Perhaps there is a yet-undiscovered heuristic algorithm for approximating Solomonoff induction relatively efficiently.
Yes, I wasn’t sure if it was wise to use TSP as an example for that reason. Originally I wrote it using the Hamiltonian Path problem, but thought a non-technical reader would be more able to quickly understand TSP. Maybe that was a mistake. It also seems I may have underestimated how technical my audience would be.
But your point about heuristics is right. That’s basically what I think an AGI based on LLMs would do to figure out the world. However, I doubt there would be one heuristic which could do Solomonoff induction in all scenarios, or even most. Which means you’d have to select the right one, which means you’d need a selection criteria, which takes us back to my original points.
Perhaps there is a yet-undiscovered heuristic algorithm for approximating Solomonoff induction relatively efficiently.
There are—approximate inference on neural networks, such as variants of SGD. Neural networks are a natural universal circuit language, so you can’t get any more than a constant improvement by moving to another universal representation.

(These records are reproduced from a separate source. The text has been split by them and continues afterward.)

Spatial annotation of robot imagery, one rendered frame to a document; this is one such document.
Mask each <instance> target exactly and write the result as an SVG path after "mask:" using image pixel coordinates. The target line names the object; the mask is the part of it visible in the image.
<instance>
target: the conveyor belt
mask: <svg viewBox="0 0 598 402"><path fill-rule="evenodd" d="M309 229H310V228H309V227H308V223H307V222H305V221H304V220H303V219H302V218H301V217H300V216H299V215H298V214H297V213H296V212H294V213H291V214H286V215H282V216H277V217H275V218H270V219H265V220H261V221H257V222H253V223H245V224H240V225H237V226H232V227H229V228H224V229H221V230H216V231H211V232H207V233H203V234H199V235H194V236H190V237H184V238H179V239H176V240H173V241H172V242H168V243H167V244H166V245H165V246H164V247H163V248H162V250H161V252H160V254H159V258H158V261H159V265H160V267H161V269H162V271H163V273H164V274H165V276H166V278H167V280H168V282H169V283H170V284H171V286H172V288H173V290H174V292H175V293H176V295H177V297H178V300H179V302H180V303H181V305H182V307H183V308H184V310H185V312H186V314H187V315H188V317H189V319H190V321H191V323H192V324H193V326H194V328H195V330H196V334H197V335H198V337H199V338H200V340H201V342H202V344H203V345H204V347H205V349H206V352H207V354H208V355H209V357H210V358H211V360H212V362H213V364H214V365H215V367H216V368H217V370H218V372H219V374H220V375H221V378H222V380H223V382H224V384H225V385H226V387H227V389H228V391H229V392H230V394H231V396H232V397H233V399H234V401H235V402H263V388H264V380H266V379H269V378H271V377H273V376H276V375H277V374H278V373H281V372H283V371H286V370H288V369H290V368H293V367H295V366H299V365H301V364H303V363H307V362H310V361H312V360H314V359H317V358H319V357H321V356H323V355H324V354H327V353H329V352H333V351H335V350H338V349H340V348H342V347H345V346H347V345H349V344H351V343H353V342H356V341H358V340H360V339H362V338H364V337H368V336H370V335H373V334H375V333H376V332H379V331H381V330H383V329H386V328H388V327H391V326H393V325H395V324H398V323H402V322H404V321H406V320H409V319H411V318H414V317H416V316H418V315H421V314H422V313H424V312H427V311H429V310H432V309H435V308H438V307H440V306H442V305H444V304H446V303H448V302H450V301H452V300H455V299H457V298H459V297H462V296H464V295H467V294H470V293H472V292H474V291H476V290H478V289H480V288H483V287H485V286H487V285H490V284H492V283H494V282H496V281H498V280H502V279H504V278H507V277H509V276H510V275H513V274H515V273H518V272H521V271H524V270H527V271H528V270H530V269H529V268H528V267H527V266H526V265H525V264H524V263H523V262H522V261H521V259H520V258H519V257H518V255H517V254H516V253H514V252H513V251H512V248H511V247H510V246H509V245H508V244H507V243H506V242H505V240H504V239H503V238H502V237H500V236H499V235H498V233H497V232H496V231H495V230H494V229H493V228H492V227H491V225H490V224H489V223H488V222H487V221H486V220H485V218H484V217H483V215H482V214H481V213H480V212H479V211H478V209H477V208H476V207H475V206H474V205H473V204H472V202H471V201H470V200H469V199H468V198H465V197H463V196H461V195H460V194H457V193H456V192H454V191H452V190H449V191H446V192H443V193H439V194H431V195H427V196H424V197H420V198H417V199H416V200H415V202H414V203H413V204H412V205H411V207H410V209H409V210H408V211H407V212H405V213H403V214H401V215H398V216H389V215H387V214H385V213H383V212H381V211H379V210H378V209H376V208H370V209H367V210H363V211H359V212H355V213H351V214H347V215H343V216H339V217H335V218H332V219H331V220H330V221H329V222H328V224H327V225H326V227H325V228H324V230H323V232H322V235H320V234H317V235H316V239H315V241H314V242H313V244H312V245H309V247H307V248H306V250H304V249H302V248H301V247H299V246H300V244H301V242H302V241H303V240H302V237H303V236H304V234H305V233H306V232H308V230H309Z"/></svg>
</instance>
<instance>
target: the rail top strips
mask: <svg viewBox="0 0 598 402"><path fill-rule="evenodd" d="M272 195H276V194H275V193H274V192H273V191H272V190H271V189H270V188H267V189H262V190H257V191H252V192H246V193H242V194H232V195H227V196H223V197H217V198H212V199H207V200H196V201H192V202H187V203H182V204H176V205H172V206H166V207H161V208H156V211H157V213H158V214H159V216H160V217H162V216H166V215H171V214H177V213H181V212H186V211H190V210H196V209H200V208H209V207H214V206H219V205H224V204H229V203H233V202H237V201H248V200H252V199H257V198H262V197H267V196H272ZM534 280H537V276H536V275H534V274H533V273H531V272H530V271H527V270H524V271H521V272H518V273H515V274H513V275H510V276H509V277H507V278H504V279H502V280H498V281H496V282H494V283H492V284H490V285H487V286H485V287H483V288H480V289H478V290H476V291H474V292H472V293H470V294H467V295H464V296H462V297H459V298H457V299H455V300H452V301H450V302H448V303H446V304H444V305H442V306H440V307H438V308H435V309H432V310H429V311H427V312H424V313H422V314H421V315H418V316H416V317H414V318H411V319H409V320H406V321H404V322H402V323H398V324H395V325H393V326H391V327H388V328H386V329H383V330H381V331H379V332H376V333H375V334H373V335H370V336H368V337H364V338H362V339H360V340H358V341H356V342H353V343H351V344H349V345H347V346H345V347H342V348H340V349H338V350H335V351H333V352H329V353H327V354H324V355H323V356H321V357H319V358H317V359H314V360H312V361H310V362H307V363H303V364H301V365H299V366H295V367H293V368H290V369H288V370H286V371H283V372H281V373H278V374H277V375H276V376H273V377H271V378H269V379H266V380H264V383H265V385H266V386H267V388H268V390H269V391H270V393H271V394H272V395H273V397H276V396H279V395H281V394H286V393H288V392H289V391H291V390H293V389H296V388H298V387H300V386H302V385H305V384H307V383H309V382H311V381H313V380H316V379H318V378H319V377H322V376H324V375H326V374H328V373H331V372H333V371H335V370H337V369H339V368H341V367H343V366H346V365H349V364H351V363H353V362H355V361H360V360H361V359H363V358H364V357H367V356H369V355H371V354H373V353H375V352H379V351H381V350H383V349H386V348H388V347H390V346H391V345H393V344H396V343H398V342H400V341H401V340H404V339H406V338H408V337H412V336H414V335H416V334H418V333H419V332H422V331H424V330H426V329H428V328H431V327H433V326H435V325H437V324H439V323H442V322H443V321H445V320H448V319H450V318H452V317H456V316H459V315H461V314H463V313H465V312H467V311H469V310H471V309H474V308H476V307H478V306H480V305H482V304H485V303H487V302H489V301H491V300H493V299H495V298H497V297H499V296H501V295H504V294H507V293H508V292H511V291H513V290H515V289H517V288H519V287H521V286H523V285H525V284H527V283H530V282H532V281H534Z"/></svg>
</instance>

And in the class of all learning algorithms which approximately converge to full bayesian inference (ie solomonoff induction), SGD style Langevin Dynamics are also unique and difficult to beat in practice—the differences between that and full bayesian inference reduce to higher order corrections which rapidly fall off in utility/op.
I mean it’s like 4 or 5 claims? So not sure which ones you want more in-depth on, but
Neural networks are universal is obvious, as arithmetic/analog circuits they fully generalize (reduce to) binary circuits, which are circuit complete.

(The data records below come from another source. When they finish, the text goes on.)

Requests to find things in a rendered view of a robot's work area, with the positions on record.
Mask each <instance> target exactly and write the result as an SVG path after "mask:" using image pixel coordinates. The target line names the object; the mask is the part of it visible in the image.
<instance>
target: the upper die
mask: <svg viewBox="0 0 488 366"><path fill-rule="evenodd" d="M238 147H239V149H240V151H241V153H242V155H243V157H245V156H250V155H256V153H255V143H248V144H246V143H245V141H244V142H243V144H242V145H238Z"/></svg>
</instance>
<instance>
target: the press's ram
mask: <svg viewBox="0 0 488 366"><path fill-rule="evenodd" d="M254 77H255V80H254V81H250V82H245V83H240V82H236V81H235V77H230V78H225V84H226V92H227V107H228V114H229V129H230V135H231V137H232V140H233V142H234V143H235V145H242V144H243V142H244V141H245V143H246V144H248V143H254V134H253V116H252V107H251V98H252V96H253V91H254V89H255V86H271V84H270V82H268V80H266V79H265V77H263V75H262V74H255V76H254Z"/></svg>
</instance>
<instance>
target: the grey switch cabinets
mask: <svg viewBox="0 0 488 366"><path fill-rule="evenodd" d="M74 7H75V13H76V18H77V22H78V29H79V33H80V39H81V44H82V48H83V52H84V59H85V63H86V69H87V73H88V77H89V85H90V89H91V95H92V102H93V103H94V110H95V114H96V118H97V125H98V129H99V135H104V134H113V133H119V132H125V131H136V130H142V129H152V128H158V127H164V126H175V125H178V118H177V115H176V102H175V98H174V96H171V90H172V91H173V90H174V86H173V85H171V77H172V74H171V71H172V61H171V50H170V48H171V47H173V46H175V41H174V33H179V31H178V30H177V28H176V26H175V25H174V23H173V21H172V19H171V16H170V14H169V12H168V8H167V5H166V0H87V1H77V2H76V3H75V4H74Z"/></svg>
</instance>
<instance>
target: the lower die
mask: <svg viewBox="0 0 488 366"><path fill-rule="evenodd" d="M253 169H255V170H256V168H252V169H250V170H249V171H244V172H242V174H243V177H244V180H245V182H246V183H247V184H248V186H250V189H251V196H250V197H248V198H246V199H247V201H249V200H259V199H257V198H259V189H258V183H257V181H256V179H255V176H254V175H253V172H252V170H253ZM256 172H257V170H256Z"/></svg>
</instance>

A Full Bayesian Inference and Solomonoff Induction are equivalent—fairly obvious
B Approximately converge is near guaranteed if the model is sufficiently overcomplete and trained long enough with correct techniques (normalization, regularization, etc) - as in the worst case you can recover exhaustive exploration ala solomonoff. But SGD on NN is somewhat exponentially faster that exhaustive program search, as it can explore not a single solution at a time, but a number of solutions (sparse sub circuits embedded in the overcomplete model) that is exponential with NN depth (see lottery tickets, dropout, and sum product networks).
C ” differences between that and full bayesian inference reduce to higher order corrections which rapidly fall off in utility/op”. This is known perhaps experimentally in the sense that the research community has now conducted large-scale extensive (and even often automated) exploration of much of the entire space of higher order corrections to SGD, and come up with almost nothing much better than stupidly simple inaccurate but low cost 2nd order correction approximations like Adam. (The research community has come up with an endless stream of higher order optimizers that improve theoretical convergence rate, and near zero that improve wall time convergence speed. ) I do think there is still some room for improvement here, but not anything remotely like “a new category of algorithm”.

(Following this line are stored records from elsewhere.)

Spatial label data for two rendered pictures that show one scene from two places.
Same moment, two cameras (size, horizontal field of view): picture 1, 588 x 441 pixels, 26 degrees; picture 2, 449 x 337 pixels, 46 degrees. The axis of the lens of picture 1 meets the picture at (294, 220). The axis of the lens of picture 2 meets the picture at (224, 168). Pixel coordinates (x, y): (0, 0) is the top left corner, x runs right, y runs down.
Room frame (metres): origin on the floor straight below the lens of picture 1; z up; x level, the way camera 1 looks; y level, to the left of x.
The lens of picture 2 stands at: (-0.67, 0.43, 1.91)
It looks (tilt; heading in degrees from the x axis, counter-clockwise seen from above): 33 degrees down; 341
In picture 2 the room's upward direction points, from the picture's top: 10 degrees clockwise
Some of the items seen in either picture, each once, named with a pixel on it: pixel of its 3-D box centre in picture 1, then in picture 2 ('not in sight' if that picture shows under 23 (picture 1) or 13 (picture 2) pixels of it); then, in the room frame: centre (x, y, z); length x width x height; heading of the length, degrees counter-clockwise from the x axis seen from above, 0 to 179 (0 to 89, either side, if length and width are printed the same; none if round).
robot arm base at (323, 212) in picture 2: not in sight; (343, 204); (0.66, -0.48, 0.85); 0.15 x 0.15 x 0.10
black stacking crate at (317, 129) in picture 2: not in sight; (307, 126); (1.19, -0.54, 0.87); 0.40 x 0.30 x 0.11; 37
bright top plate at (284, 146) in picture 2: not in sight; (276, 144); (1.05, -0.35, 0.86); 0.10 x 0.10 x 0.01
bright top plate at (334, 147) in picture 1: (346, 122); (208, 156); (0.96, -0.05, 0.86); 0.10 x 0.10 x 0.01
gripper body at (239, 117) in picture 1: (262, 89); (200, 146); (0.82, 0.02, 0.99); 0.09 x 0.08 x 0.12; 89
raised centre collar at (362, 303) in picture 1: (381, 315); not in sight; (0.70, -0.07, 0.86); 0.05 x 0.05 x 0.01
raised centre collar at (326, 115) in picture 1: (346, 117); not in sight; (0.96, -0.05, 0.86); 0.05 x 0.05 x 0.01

But part of my claim simply is that modern DL techniques encompasses nearly all of optimization that is relevant, it simply ate everything, such that the possibility of some new research track not already considered is would be just nomenclature distinction at this point.
Neural networks being universal approximators doesn’t mean they do as well at distributing uncertainty as Solomonoff, right (I’m not entirely sure about this)? Also, are practical neural nets actually close to being universal?
in the worst case you can recover exhaustive exploration ala solomonoff
Do you mean that this is possible in principle, or that this is a limit of SGD training?
known perhaps experimentally in the sense that the research community has now conducted large-scale extensive (and even often automated) exploration of much of the entire space of higher order corrections to SGD
I read your original claim as “SGD is known to approximate full Bayesian inference, and the gap between SGD and full inference is known to be small”. Experimental evidence that SGD performs competitively does not substantiate that claim, in my view.
Also, are practical neural nets actually close to being universal?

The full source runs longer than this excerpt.